However, the freezing of accounts of terrorist organisations in Pakistan was, by and large, cosmetic. For instance, between September 11 and December 6, 2001, acting under Executive Order 13224, the United States blocked a total of 79 financial accounts in America, freezing US$33.7 million. This included the blocking by the Department of the Treasury of the property and interests in property of several institutions, primarily the Osama bin Laden affiliated al Barakaat trust. The British Government followed by freezing 35 suspect bank accounts, immobilising more than £63 million of suspected terrorist funds.  France announced the freezing of assets worth £2.7 million. Given its vast network of jehadi institutions and activities, it was expected that action in Pakistan would have frozen considerably larger, or at least comparable, assets. “On the contrary,” as one commentator observed, “the total amount was derisively low.  The two accounts of the HuM [Harkat-ul-Mujaheddin] had a total of Rs. 4,742, the JeM had Rs. 900, the al Rashid Trust, which handled the accounts of the Taliban and the LeT, had Rs.2.7 million and US $ 30. Ayman al-Zawahiri, of the al-Jihad, Egypt, who operated the accounts of the al Qaeda, had just US $ 252.” (Pakistani Rs. 68 are equivalent to one US dollar.) The News of Islamabad reported as follows on January 1, 2002: “The frozen accounts had a balance of $190,554 and close to Rs. 10 million till December 20, 2001. The Government has sent the details of these bank accounts, including that of the Afghan Embassy in Islamabad, to the US authorities. Experts said the policy to freeze the accounts in ‘pieces’ gave ample time to most of these account-holders to withdraw their money.”

The US State Department included the JeM and three other Pakistan outfits in its list of Terrorists and Groups Identified Under Executive Order 13224 signed by President George W. Bush on September 23, 2001. The list includes Haji Abdul Mannan Agha, described as an operator of a hawala (illegal money transfers) outfit Al Qadir Traders in Quetta. The others in the list include Mufti Rashid Ahmed Ladeyaznoy, reported to be in Karachi and linked to the ART and the Rabita Trust of Lahore. The US Secretary of State, while designating the JeM and Lashkar-e-Toiba (LeT) as foreign terrorist organizations, said, “these groups, which claim to be supporting the people of Kashmir, have conducted numerous terrorist attacks in India and Pakistan.

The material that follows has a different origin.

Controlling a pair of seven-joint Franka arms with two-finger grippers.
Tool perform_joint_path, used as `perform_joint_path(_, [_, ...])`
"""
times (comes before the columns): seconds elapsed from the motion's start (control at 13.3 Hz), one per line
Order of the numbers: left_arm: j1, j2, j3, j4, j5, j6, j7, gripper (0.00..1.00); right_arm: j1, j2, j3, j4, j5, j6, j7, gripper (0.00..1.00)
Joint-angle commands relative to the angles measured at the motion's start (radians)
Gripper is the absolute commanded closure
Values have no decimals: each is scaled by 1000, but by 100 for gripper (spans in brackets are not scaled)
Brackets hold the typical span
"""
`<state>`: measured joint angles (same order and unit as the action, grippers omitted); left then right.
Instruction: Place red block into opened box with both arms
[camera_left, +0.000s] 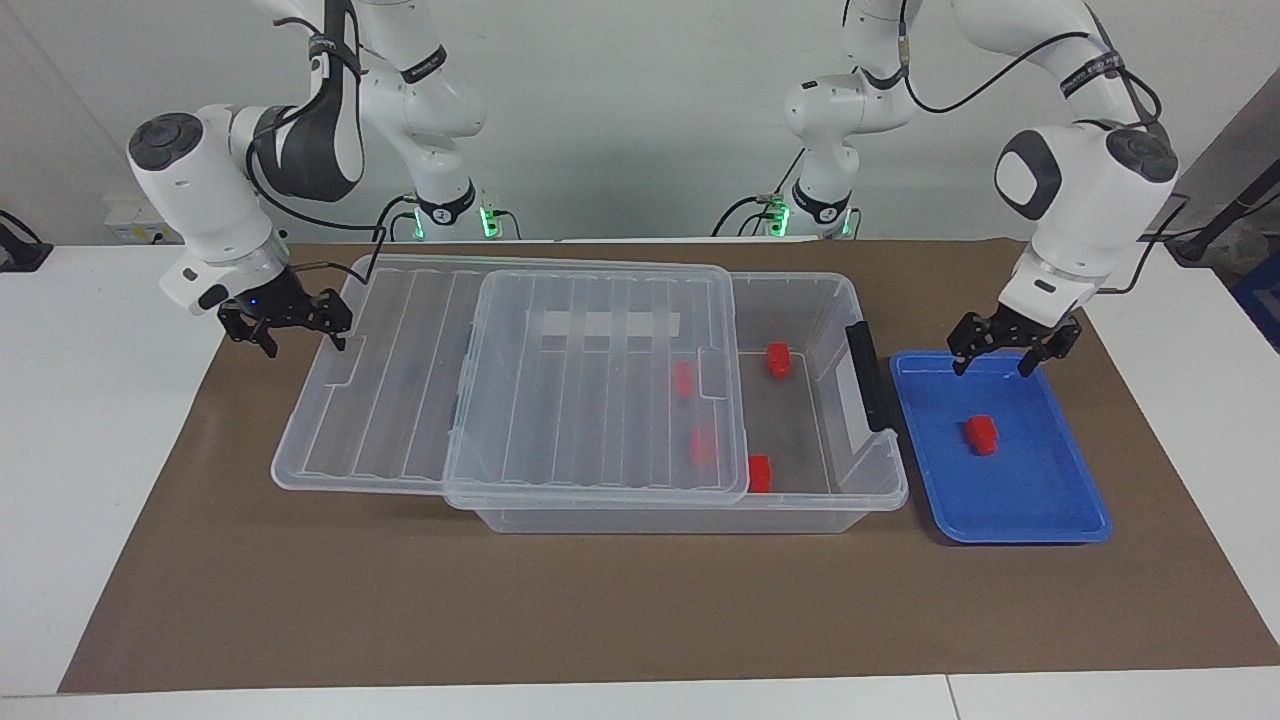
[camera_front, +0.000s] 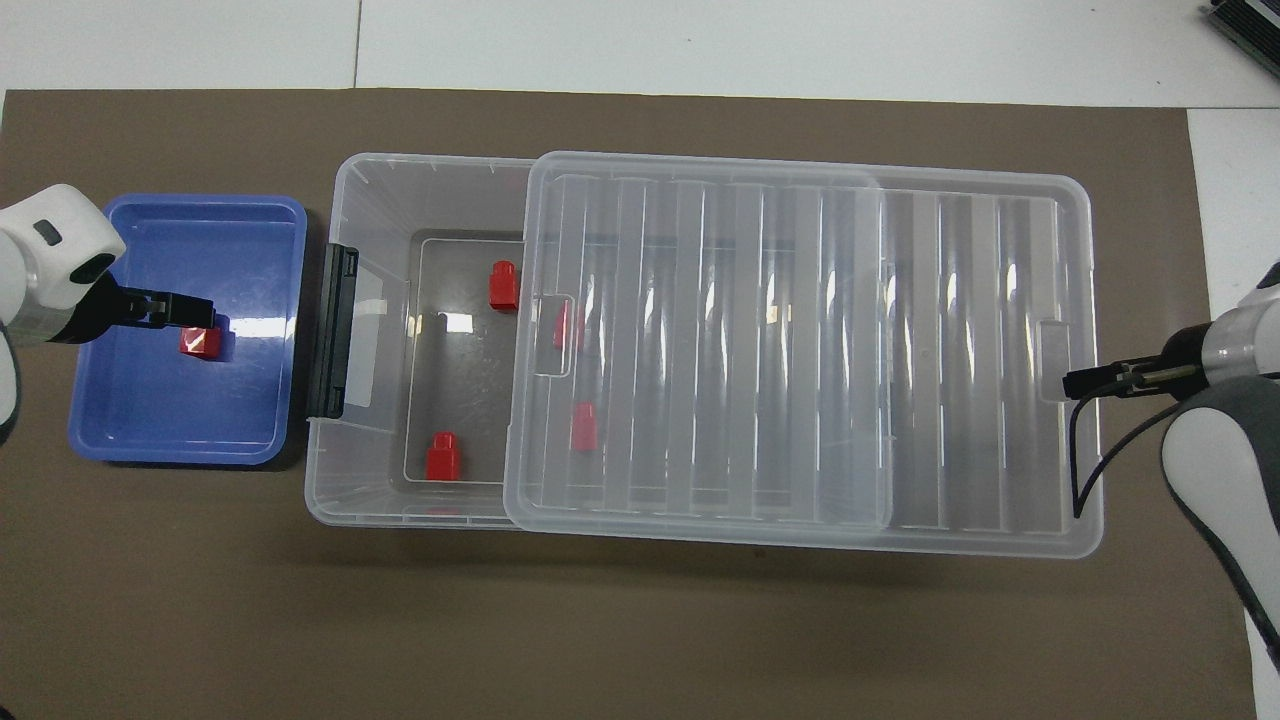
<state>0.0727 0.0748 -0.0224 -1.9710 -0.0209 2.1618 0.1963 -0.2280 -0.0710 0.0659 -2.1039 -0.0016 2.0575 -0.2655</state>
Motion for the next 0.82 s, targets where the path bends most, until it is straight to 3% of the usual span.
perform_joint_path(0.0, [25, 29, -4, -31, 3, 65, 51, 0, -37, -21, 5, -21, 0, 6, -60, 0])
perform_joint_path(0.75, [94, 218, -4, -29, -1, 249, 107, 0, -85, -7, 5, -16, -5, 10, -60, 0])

As the recent horrific attacks against the Indian parliament and the Srinagar state legislative assembly so clearly show, the Lashkar-e-Toiba, Jaish-e-Mohammed, and their ilk seek to assault democracy, undermine peace and stability in South Asia, and destroy relations between India and Pakistan."

In a major reshuffle of the Army leadership, on October 7, 2001, ISI chief, Lt. Gen. Mahmud Ahmed, was prematurely retired and Lt. Gen. Ehsanul Haq, Corps Commander of Peshawar, was appointed as the new Director General. Reports speculated that that the reshuffle was carried out against the backdrop of US air strikes in Afghanistan which were launched on the same day, and those officers who were not considered to be ‘like-minded’ were shifted. Three other senior army officers were also removed on October 8 with General Mahmud. Gen. Mahmud, who was in the US during the September 11 terrorist attacks, also led a delegation of Pakistani mullahs (clerics) to Afghanistan to negotiate the surrender of Osama bin Laden. However, he is reported to have advised Mullah Omar on ways to counter Washington’s planned offensive. Media reports quoting diplomatic sources in Lahore indicated that the US administration had also complained to Pakistan about Gen. Mahmud’s failure to provide crucial intelligence inputs to track bin Laden, despite firm commitments in this regard during his visit to Washington.

According to Pakistani media reports of October 16, 2001, law-enforcement agencies finalised a list of 3,000 religious and political activists involved in various incidents of violence and terrorism in the country during the anti-US protests. The list, from all the four provinces, was prepared following President Musharraf's directive to initiate stern action against violators of the law. Official sources indicated that the list also included names of leaders of various religious parties advocating violence against the government and its assets. Official sources were quoted as stating that activists of various extremist groups that had been proscribed had merged with other Islamist extremist formations and were indulging in attacks on law-enforcers.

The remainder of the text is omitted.